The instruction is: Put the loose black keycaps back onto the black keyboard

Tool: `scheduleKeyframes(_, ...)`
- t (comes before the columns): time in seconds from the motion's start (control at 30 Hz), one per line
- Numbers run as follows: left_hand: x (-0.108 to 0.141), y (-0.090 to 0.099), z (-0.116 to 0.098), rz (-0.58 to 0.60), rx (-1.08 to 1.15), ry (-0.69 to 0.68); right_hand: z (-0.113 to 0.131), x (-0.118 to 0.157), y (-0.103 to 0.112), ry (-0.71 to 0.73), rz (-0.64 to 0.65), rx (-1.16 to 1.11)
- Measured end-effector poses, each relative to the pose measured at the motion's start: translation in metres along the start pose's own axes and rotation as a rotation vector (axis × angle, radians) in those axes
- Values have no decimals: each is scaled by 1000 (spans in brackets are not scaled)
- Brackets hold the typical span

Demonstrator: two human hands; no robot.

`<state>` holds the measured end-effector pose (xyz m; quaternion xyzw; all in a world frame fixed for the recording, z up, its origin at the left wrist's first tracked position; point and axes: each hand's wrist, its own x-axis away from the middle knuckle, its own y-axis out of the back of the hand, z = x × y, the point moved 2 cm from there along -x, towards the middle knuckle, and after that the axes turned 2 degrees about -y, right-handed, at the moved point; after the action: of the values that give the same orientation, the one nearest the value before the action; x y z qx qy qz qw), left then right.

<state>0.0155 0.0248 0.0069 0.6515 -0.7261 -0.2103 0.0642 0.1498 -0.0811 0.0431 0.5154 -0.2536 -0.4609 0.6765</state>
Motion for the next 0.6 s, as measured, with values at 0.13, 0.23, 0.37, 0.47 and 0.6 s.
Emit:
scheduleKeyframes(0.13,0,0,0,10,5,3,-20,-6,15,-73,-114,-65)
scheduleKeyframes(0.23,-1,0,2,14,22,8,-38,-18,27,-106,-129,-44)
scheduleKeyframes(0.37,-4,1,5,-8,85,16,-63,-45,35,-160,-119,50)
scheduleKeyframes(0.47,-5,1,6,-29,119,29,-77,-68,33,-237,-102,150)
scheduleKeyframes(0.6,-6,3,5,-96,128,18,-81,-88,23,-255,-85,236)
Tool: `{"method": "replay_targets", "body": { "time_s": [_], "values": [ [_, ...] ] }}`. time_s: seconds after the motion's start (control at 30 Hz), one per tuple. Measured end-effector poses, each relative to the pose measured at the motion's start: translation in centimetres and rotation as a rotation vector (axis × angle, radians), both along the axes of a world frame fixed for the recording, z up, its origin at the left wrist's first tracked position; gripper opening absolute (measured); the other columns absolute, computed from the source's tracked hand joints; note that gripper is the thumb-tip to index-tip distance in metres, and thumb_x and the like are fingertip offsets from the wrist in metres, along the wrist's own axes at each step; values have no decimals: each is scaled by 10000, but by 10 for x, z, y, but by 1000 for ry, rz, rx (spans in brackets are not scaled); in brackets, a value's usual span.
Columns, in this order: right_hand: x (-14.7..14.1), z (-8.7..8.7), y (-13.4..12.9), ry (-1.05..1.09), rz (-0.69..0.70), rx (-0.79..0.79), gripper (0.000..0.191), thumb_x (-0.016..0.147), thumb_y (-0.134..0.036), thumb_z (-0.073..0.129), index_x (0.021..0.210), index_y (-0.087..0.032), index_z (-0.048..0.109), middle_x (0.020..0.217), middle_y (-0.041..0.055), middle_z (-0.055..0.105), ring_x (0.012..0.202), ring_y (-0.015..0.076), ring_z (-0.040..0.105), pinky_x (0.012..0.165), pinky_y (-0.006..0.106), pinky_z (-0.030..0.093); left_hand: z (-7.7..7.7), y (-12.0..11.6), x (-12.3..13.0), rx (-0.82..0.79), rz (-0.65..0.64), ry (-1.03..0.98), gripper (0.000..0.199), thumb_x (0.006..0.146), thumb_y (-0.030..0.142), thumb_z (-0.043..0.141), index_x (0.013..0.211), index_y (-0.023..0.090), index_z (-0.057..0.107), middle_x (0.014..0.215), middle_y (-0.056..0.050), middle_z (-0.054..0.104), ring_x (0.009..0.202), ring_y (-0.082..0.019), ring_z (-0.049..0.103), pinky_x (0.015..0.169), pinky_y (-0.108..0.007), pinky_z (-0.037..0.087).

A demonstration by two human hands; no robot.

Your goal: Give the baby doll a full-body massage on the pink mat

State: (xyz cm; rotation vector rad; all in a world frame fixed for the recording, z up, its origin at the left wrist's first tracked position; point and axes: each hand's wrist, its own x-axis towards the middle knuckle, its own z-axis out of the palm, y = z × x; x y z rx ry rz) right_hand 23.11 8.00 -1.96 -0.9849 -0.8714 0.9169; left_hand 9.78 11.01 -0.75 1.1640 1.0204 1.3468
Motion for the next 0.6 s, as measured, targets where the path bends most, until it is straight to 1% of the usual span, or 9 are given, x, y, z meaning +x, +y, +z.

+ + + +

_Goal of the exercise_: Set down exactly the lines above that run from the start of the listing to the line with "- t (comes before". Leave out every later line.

_Answer area_:
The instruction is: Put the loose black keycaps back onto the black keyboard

Tool: `scheduleKeyframes(_, ...)`
- t (comes before the columns): time in seconds from the motion's start (control at 30 Hz), one per line

This response contains the complete answer.